WHAT TO PRODUCE - Write out the listing below in its entirety, minus the pictures, without changing a word.

GIVEN INFORMATION -

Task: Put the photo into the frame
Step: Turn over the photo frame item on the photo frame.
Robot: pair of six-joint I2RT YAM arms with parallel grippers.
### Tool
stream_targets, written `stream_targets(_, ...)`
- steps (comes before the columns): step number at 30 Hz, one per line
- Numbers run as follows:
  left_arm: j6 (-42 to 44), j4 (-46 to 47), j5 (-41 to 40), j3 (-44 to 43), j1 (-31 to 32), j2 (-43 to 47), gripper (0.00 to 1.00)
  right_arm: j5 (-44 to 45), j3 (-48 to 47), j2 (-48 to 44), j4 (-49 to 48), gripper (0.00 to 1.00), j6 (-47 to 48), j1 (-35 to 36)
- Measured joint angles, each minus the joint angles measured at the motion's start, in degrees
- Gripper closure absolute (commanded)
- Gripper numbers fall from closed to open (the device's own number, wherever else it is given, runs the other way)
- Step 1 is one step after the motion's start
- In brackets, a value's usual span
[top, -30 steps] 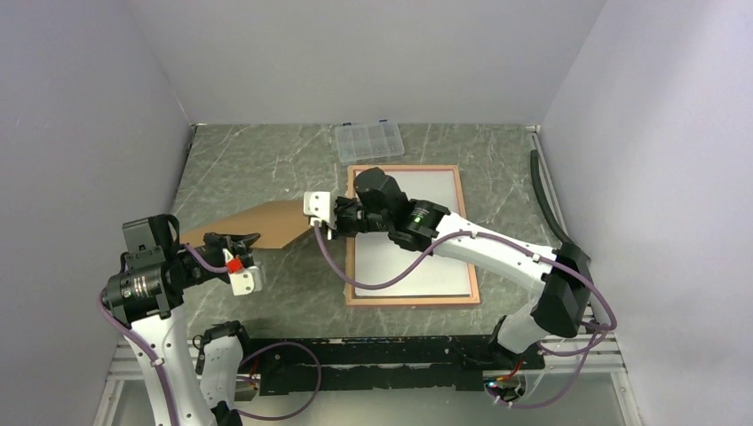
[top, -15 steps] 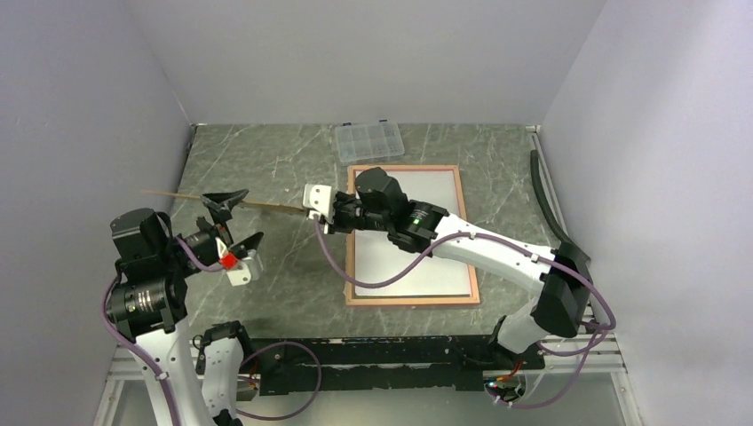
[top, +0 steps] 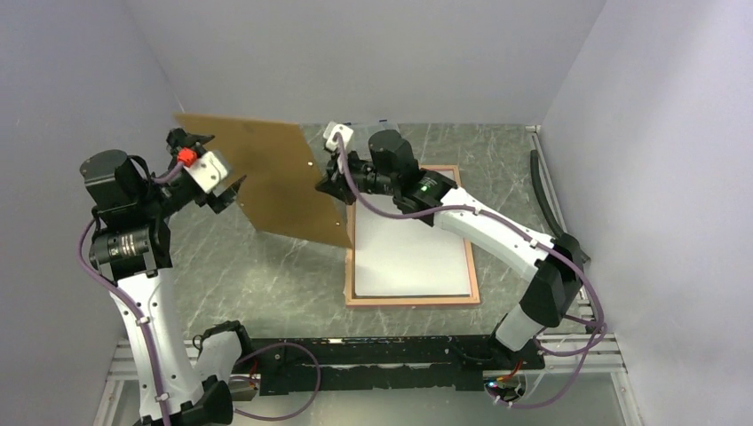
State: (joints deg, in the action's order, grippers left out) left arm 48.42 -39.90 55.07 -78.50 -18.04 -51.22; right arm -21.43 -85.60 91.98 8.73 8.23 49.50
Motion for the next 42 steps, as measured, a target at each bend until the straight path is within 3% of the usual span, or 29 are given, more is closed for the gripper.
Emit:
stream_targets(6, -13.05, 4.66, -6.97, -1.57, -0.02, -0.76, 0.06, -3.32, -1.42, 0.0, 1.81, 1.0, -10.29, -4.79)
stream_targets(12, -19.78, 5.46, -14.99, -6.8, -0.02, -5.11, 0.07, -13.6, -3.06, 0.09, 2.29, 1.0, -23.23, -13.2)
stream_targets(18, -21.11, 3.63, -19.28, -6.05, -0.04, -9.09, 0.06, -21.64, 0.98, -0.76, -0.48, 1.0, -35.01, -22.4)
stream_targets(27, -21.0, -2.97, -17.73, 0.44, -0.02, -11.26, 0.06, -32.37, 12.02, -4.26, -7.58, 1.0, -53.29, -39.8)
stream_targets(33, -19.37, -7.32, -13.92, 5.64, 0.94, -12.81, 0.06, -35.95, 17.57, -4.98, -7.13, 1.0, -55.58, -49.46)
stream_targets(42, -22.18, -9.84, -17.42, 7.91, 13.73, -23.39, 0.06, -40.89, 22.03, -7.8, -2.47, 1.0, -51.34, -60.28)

RESULT FOR THIS TASK -
Task: Put the photo into the frame
Step: Turn over the photo frame item on the photo frame.
Robot: pair of six-joint I2RT YAM arms with parallel grippers.
### Tool
stream_targets, written `stream_targets(_, ...)`
- steps (comes before the columns): step number at 30 Hz, one per line
- Numbers run as follows:
  left_arm: j6 (-42 to 44), j4 (-46 to 47), j5 (-41 to 40), j3 (-44 to 43), j1 (-31 to 32), j2 (-43 to 47), gripper (0.00 to 1.00)
  right_arm: j5 (-44 to 45), j3 (-48 to 47), j2 (-48 to 44), j4 (-49 to 48), gripper (0.00 to 1.00), j6 (-47 to 48), j1 (-35 to 36)
- Measured joint angles, each minus the joint angles measured at the motion's start, in degrees
- Gripper closure absolute (commanded)
- Gripper numbers fall from closed to open (the device's own number, wherever else it is given, runs the other way)
- Step 1 is one step after the motion's start
- In brackets, a value's usual span
[top, -30 steps] 
[top, -15 steps] 
[top, +0 steps] 
State: (joints deg, in the action's order, grippers left out) left arm 48.42 -39.90 55.07 -78.50 -18.04 -51.22; right arm -21.43 -85.60 91.98 8.73 8.23 49.50
Motion for the next 42 steps, as measured, a target at each bend until the straight path is within 3% of the usual span, or 29 are given, more is closed for the gripper.
Emit:
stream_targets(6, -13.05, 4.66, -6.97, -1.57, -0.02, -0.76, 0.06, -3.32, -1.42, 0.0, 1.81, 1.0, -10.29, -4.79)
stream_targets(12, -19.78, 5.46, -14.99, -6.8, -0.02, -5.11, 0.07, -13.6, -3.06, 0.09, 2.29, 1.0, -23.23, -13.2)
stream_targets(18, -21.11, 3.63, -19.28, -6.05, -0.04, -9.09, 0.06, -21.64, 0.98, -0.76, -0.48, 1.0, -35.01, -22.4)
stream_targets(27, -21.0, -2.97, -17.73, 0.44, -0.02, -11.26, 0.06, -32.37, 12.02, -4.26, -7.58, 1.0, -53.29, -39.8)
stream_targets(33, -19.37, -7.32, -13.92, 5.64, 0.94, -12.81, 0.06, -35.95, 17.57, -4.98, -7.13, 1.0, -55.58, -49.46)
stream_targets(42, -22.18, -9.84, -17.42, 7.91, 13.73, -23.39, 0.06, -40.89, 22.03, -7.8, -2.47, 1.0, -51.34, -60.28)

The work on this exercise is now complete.